Nick Inoue, a reporter at the West Japan Daily for the past three years, has experimented with Steemit as a way to try “a new business model for journalism.” He believes that despite the high quality of freelancing in Japan, rates of pay are too low for many to support themselves. In the West Japan Daily’s trial with Steemit, the cash flow was insufficient for a newsroom, but enough for a freelancer to live off.

Steemit’s business model also seeks to improve reader interactions and a sense of community, another reason why Inoue wanted to try the platform. Comments by consumers can offer insight or act as second-line fact-checks – but in traditional journalism, there’s no incentive beyond the feel-good factor.

With Steemit and Steem Dollars, there’s a greater reward for readers to write good posts. “I believe that news organizations should form a community with readers,” says Inoue.
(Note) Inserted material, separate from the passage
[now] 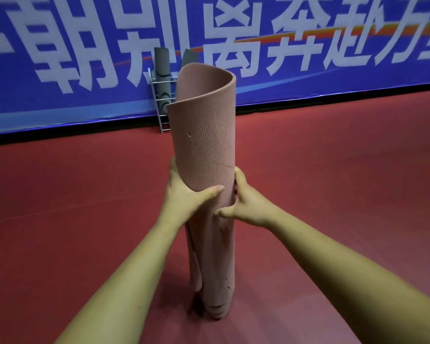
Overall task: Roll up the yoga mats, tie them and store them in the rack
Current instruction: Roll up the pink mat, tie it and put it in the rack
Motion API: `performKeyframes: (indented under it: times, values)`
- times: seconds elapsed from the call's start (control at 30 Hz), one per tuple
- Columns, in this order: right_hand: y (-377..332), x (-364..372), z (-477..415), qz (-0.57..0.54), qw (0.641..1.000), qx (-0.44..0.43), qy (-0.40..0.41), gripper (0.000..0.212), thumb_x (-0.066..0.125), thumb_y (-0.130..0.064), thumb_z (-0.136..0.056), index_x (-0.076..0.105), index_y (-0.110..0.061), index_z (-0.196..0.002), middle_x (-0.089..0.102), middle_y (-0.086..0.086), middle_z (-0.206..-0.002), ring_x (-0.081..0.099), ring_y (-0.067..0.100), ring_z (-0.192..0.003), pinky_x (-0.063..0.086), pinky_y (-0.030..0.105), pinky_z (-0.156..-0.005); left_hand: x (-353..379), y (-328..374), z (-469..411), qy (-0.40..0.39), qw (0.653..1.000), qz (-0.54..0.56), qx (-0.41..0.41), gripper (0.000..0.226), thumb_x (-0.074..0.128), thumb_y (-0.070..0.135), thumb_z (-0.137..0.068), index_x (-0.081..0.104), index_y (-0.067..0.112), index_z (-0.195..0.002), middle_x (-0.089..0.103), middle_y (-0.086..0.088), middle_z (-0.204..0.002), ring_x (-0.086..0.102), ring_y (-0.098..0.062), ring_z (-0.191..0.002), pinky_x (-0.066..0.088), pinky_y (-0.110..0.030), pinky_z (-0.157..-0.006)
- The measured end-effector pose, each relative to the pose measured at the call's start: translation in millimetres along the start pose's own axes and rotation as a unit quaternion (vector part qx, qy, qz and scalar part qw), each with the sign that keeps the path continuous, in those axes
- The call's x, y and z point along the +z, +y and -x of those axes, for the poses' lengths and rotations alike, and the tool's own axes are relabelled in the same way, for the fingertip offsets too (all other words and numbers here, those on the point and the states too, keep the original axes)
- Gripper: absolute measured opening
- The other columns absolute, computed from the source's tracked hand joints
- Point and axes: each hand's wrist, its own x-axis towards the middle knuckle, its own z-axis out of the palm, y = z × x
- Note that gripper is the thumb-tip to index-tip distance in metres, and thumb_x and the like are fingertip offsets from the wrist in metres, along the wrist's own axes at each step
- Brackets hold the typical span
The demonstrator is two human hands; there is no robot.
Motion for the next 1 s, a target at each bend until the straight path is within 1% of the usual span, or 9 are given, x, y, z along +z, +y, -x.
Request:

Steemit’s experience does, however, show that blockchain-powered journalism doesn’t directly translate into quality. Alt-right figures have a fairly successful presence there, as well as conspiracy theorists promoting concepts such as Pizzagate and QAnon. As Inoue admits, upvoting and downvoting on Steemit is “not based on quality, it’s based on a human network.”

Blockchain for the sake of blockchain?

Of course, blockchain for journalism has its skeptics. Vili Lehdonvirta, an associate professor and senior research fellow at the Oxford Internet Institute, has worked extensively on the future of work and payment including blockchain solutions. “As often with blockchain projects,” he tells LongHash, “you don’t need blockchain for it.”

At the same time, he admits that the media industry is in dire need of a funding shake-up. Lehdonvirta points to the myriad of new efforts that have sprung up, from micropayments and tipping (like Reddit Gold) to monthly subscriptions and services like Patreon. While he supports the goals of projects like Po.et and Civil, Lehdonvirta remains unconvinced that the blockchain is the right business model.

He’s also not entirely won over by the argument for security either, citing the DAO hack in 2016, where a hacker stole US$55 million from a decentralized fund on the Ethereum blockchain. And while the blockchain ledger has clear advantages over traditional website when facing government censorship, Lehdonvirta says that he prefers a distributed database approach. Rather than using blockchain technology, Lehdonvirta suggests duplicating content on servers around the world to counter press censorship as a similarly secure alternative without limitations such as block size.

For both Civil and Po.et, it’s still the early days for their blockchain-based marketplaces. Civil hasn’t launched yet, but recently announced a partnership with the Associated Press. Po.et, which raised US$10 million in a token crowdsale last year, is still primarily working with cryptocurrency-related publishing partners. Dicker, who says he’s in talks with more established media, is aware that in order to offer a real alternative funding model, Po.et will have to win over the incumbents first.

Siddharth Venkataramakrishnan is a London-based writer.